Salió del despacho y subió a la terraza. Las estrellas alumbraban en el firmamento como nunca antes, la luna cubría la ciudad con una espesa blancura que opacaba las bombillas, el viento acariciaba su rostro, en señal de agradecimiento; allá arriba estaba el gran padre, sentado en su nube, regalándole una hermosa noche; una noche que compaginara con su nombre.
Un día después del genocidio reunió a los sabios que quedaban y les preguntó acerca de la leyenda de la hormiga creadora, ellos se la contaron de nuevo, cuando estos terminaron, dijo que quería ser Batusay, la hormiga creadora. Ellos lo discutieron por un rato y le dijeron que debía acabar con el causante del mal y volver a crear, él acepto y desde ese día toda bala que salía de su pistola se incrustaba en la frente.
—Puedes bajar Batusay.
—Gracias Sam.
Acarició su revólver y lo guardó en la chaqueta, miró el firmamento y bajó. Cada uno de los escalones los había recorría cientos de veces, pero ahora le parecían distintos, se mostraban anchos e inclinados, ya no eran los veinticuatro escalones que conducían al despacho del jefe, ahora se habían convertido en el camino de la verdad, en la última etapa de creación.
La puerta del despacho estaba medio abierta, la empujó lentamente y entró.

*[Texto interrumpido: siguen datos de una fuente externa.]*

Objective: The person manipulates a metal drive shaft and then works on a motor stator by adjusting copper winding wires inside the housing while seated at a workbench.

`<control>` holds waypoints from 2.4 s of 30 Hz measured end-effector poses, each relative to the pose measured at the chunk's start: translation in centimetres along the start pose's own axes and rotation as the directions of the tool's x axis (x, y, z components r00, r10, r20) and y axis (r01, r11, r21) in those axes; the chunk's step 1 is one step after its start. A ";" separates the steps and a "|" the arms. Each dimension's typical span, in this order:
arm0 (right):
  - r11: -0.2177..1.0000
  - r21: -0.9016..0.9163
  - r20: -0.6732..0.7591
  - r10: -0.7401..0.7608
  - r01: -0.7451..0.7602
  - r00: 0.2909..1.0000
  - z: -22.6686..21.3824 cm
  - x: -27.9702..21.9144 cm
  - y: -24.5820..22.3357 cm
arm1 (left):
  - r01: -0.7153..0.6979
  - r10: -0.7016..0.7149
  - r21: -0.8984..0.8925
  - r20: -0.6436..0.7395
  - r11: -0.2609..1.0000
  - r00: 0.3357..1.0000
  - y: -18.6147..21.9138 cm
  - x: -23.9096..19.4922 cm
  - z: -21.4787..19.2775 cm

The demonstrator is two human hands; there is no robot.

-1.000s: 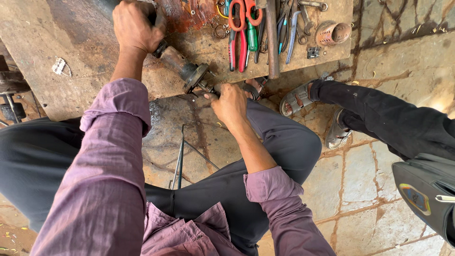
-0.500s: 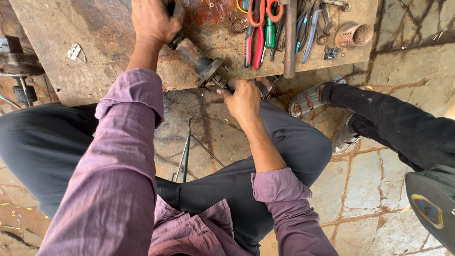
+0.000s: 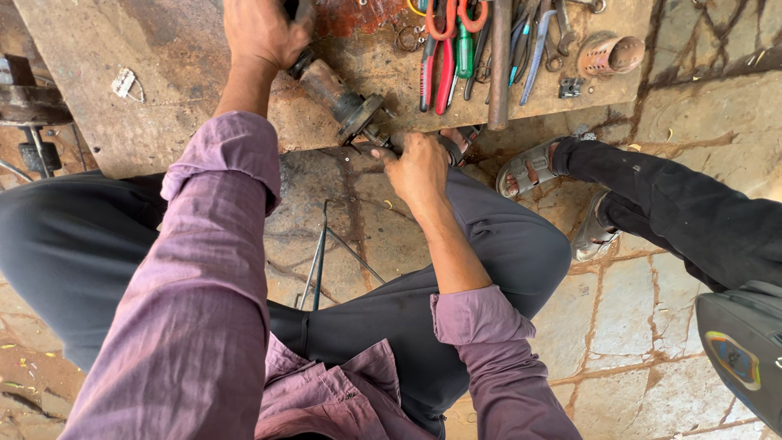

—¡Batusay qué haces aquí, te estaba buscando!
—Tu padre me encontró primero y me trajo aquí.
—Pero cómo, eso es imposible .
—Se dio cuenta de todo, Miguel.
—¿De qué hablas?
—Tú sabes de lo que hablo.
—Papá, no piensas creerle a este indio ignorante.
—No mientas más Miguel, él ya sabe todo.
—¡Tú cállate!
Caminó unos pasos hacia Miguel y sacó la formula. El padre de Miguel estaba de espaldas a ellos, parado frente al ancho ventanal de su despacho, tan quieto como una de las estatuas de su escritorio.
—Batusay muéstraselo.
—¿Mostrarme qué? papá
—Esto.
—¿Qué es?
—La formula, con la orden de contaminar el pescado de mi gente.
—Eso… eso… eso no es cierto; esto… esto es una calumnia, ¿cómo puedes creerle?
—Él vino antes.
—¿Cómo?
—Él no fue primero a tu oficina aquella tarde lluviosa, el vino y me comentó sus sospechas acerca de ti.
—¿Y todas esa personas que mandé a matar?, él lo hizo y no le importó.
—Él sabía el precio de su venganza.
—¿Cómo pudiste padre?
—Te fui sincero siempre, tú fuiste quien me traicionó y eso no lo voy a tolerar.
—Esta es la ley de la que me hablaste, la ley del más fuerte.
—Así es Miguel.
—¡Entonces tú eres el más fuerte!
Desenfundó el revólver y se acercó lentamente, Miguel hizo un movimiento brusco intentando huir, lo atrapó por el saco y lo lanzó al suelo.
—Por favor no lo hagas Batusay, por nuestra amistad.
—¡Incrustado en la frente es mi nombre en Quíbo!
La bala se alojó en el centro de la frente.